Cassie se echó a reír como una hiena y arrastró a todas las demás: todas salvo Beatie, quien apretó los dientes y dijo «¡Jesús!», pero nadie la oyó. Las risas cobraron un tinte de histerismo y llegaron a alcanzar un punto de peligrosa agudeza. Entretanto Bernard esbozaba una sonrisa tensa y miraba una tras otra a las seis risueñas hermanas. Martha le dirigió un ademán con las manos abiertas, como si quisiera decir, esto es lo que te llevarías. El muchacho cogió una servilleta, se limpió la frente y al fin sonrió sinceramente ante la situación en la que se encontraba. Así que lo será, fue lo que Martha pensó. Así que lo será.
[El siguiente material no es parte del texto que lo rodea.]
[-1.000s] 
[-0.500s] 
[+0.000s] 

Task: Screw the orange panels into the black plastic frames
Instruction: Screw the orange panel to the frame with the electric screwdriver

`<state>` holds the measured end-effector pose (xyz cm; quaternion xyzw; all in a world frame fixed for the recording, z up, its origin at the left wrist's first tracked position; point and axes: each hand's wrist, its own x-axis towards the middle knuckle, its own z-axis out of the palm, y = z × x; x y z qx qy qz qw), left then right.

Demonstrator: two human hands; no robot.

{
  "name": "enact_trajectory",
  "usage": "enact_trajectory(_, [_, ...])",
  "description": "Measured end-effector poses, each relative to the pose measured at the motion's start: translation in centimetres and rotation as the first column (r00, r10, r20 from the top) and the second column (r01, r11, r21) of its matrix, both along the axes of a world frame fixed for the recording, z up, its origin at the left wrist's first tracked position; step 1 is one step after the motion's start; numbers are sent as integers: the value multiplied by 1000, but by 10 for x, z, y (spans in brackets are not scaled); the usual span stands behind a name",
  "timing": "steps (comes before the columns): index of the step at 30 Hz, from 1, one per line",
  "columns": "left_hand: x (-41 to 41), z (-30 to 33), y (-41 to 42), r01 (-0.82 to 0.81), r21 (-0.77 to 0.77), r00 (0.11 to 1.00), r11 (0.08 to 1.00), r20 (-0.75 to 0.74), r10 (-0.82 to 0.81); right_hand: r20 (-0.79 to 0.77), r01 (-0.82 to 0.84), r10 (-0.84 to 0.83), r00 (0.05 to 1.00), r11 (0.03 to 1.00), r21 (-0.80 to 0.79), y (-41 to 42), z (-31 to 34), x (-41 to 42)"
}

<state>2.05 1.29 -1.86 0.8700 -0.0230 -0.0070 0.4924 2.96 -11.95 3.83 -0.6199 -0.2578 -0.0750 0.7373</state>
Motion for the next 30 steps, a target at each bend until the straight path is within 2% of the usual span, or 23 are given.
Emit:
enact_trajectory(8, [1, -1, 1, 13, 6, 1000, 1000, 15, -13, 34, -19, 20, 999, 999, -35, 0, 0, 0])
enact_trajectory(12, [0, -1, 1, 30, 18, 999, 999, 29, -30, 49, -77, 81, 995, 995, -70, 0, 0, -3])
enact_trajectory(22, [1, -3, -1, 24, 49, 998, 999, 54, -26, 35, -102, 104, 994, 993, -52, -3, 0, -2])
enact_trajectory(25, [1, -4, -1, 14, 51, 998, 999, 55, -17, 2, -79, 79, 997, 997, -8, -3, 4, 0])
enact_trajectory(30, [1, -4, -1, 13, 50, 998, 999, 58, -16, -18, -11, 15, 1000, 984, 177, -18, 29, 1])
Limpiaron las cosas del té y doblaron el mantel. Puede que hubieran notado que Martha había puesto fin a la cuestión pero lo cierto es que la compañía de hermanas se deshizo decidida, casi ritualmente, sin que nadie tuviera que decir una sola palabra. Beatie sonrió a Bernard y Bernard le devolvió la sonrisa y supo que había llegado el momento de marcharse. Pero cuando Beatie lo estaba ayudando a ponerse la chaqueta y mientras las demás hermanas limpiaban la mesa, los acontecimientos dieron un giro inesperado.
—Gracias por un té delicioso, señora Vine —dijo Bernard. Había en sus maneras una cierta formalidad que había aprendido en las reuniones políticas—. Sólo siento no haber tenido la oportunidad de conocer al caballero del recibidor.
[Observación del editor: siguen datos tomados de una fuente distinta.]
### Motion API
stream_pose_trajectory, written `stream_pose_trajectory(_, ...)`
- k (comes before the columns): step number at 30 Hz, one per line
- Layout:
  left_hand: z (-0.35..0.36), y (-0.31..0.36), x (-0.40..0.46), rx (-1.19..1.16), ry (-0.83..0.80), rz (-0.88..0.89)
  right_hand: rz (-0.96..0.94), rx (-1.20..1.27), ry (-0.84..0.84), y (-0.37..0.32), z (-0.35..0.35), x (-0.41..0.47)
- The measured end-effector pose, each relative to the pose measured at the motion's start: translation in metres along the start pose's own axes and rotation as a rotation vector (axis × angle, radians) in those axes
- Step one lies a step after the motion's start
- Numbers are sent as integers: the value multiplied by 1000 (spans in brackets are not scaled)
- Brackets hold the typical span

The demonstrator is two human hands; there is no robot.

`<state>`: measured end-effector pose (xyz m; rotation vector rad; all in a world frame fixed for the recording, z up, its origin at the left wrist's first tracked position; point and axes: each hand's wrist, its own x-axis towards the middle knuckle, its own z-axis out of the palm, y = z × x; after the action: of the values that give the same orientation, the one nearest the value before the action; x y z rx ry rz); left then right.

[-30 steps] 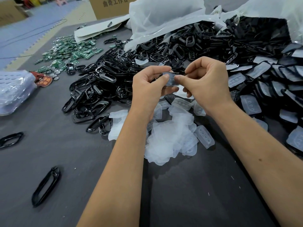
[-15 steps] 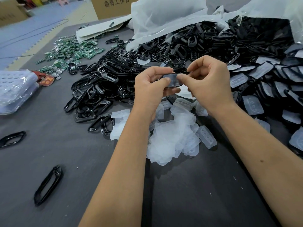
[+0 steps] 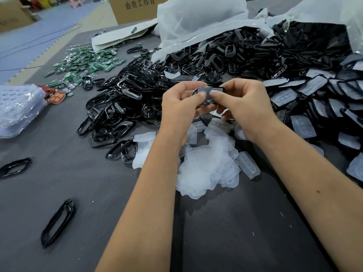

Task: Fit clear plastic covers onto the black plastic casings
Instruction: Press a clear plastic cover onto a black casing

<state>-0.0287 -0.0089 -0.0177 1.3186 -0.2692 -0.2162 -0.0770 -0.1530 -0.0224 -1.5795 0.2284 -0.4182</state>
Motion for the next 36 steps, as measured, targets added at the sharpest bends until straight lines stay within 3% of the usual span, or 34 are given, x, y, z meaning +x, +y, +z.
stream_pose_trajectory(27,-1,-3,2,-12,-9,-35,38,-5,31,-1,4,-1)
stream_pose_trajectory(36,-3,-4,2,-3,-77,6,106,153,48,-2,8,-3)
Todas las hermanas dejaron lo que estaban haciendo y lo miraron directamente.
—Supongo que se trata del señor Vine —continuó Bernard mientras limpiaba sus hombreras de la plaga de la caspa.
Nadie dijo nada hasta que Martha intervino:
—Te costará sacarle una sola palabra al señor Vine.
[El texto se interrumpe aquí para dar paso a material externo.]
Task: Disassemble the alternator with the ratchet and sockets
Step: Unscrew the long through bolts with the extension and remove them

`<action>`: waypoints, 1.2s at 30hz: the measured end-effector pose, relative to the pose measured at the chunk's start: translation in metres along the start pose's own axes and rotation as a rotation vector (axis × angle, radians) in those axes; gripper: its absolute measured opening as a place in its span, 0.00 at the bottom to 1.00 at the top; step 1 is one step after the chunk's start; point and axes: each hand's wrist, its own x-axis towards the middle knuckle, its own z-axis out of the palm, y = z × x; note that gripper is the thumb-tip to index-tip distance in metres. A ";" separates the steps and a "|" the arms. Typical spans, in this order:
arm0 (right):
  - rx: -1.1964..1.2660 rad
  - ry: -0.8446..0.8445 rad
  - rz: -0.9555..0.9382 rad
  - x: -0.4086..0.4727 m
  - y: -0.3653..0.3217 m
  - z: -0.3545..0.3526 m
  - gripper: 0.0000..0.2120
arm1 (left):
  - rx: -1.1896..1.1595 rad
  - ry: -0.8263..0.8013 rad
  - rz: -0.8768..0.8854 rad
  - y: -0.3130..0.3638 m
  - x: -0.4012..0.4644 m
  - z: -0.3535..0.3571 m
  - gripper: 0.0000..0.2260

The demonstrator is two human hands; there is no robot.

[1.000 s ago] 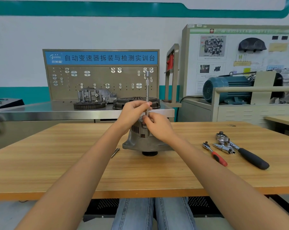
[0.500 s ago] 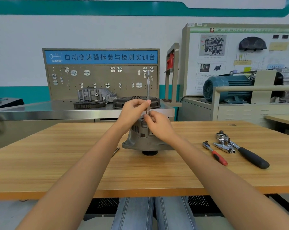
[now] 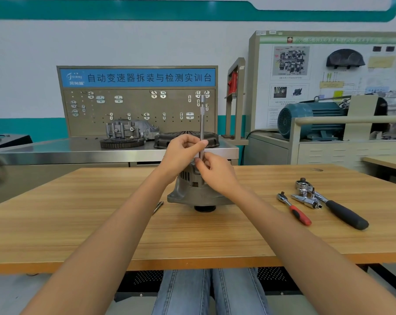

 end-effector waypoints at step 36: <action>-0.035 -0.004 -0.007 0.001 0.000 0.001 0.13 | -0.002 0.032 -0.002 0.003 0.000 0.002 0.07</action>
—Al menos me saludó al entrar.
—¿Ah, sí?
Supongo que se trataba del señor Vine, ¿no?
Martha Vine le dirigió una mirada tan penetrante que Bernard se estremeció.
—¡Lo ves! —gritó Cassie, aunque sin alegría—. ¡Lo ves!
Entonces, presa de un impulso, corrió hacia Bernard, le cogió la mano, se la llevó a los labios y la besó.
Beatie lo rescató llevándolo a la puerta.
—Vamos, Bernard, que tienes que coger ese autobús. —Tuvo que gritar. Él estaba como hipnotizado—. ¡Bernard!
Bernard fue arrastrado al otro lado de la puerta, dejando a Martha con seis de sus siete hijas, que recogerían, lavarían y secarían los platos, barrerían el suelo, devolverían las sillas a sus posiciones correctas y se marcharían sin comentar nada de lo que había ocurrido. Nunca hablaban de aquellas cosas.
No podían.
El único comentario fue obra de Una mientras limpiaba la mesa de la cocina.
—Con lo bien que estaba yendo —dijo.